My new job is filled with surprises. Like many new positions, there are aspects of it that you expect and others you don't. One of them I didn't expect from the company is training on emotional intelligence. It based on Daniel Goleman book. It reminds me a bit of a radio show that used to be run by @uniwhisp, you can check her blog here. She isn't active on this platform anymore, but the information she shared was very helpful.
She explained emotions and actions. She taught us to understand that emotions aren't good or bad. If you get a chance to listen to her recordings you'll see what I mean.
Day one consists of three self's
The training started with explaining self-awareness, self-assessment, and self-confidence. One of the exercises we did remind me of one we did in college in one of my leadership class. I'm curious if you have ever done something similar.
At work, we were given three sheets of paper and asked to reflect and write about ourselves in the past, in the present, and in the future tense/frame of mind. Our past selves were a reflection of what we went through and how it impacted us. The present was were we currently wore. The future version is where we hope to be.
With many of the exercises in this training, I am shocked at what comes to mind and the emotional response I have to them.
After writing the past and present pieces, I reflected on my college paper that focused on our future selves. That paper, we were challenged to write our own obituary. I think I wrote a blog post about it too. If I find it, I will link it in here for you.
From memory, I think I wrote that I was married to a tall basketball player, had an army of children, and worked in the hospitality field. Looking back at my mindset then and now is so funny. Some thoughts and dreams never change other evolve in ways I never dreamed possible.
What a week it has been!
It's interesting that when you feel the most emotional, your job has training in just that. My sisters' safety was threatened and that was scary. My knees have kept me off the sandy courts. My best friend's mom was in the hospital again.
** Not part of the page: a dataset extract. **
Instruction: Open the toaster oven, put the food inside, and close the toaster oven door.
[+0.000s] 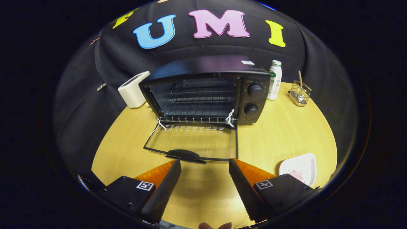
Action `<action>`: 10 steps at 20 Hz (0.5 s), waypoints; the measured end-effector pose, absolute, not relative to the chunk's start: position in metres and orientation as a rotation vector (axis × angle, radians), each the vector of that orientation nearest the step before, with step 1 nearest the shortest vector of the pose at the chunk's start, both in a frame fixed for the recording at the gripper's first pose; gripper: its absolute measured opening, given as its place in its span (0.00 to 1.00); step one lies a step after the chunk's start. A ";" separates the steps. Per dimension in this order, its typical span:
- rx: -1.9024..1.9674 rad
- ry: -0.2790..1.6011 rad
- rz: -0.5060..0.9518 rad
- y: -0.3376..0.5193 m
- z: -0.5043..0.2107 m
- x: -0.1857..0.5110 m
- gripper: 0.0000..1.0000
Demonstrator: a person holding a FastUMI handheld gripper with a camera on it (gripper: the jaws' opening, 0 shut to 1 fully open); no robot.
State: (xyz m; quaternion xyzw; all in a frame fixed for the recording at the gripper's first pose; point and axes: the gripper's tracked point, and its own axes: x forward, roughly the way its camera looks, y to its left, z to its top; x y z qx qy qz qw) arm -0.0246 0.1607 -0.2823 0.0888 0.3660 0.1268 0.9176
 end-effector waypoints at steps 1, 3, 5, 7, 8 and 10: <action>0.193 0.735 0.258 0.144 -0.272 -0.024 0.99; 0.200 0.694 0.238 0.102 -0.253 -0.023 0.99; 0.186 0.656 0.205 0.056 -0.241 -0.022 1.00; 0.147 0.659 0.176 0.008 -0.241 -0.026 1.00; 0.132 0.673 0.165 -0.014 -0.245 -0.029 1.00; 0.108 0.719 0.147 -0.053 -0.260 -0.035 1.00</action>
My job has had its highs. Which would normally combat the lows, until it doesn't.
Have you heard of runners knee?
One of many blessings of living is learning and apparently adapting to physical changes. My left knee has been acting up and preventing me from playing out in the much-coveted sandbox with the other kiddos. At first, the pain was a bit of soreness it was minimal.
With some rest and ice, I would be back on my feet. Then the pain increased from some soreness to a sharper pain. Not only limiting my range of motion but also taking a considerably longer time to recover. The worst is when it would occur during a game and I would have to sit out.
Then that gut feeling started to alert me that this might be more serious than I think. Still stalling on the idea of getting it looked at. With the advice train trolling through. Everyone on the court has their suggestion on what to do and which doctor to see. Without health insurance, the options are limiting.
I still didn't and still don't see a need to have it even with the pain getting worse. The pain was significantly higher when I didn't warm up properly, or when I didn't consistently do it before every game. I noticed my hip needed to support my knees more and incorporating more strength training became a priority.
I had a plan
I attempted to stay off the court for a week then played to see if it made a difference. I diligently warmed up. Played pain-free the entire night. I knew the next morning would be the true test to see if more time was needed or if I was ready to jump back in.
Not ready to jump in was made very clear that next morning. A couple of days of ice and rest later and we were walking pain-free again. Pilates is helping with the recovery process and lots of hip strengthing exercises later and we are now tracking to better days. There is nothing harder than taking time off. Pain has a funny way of making you pause, stop, and not move.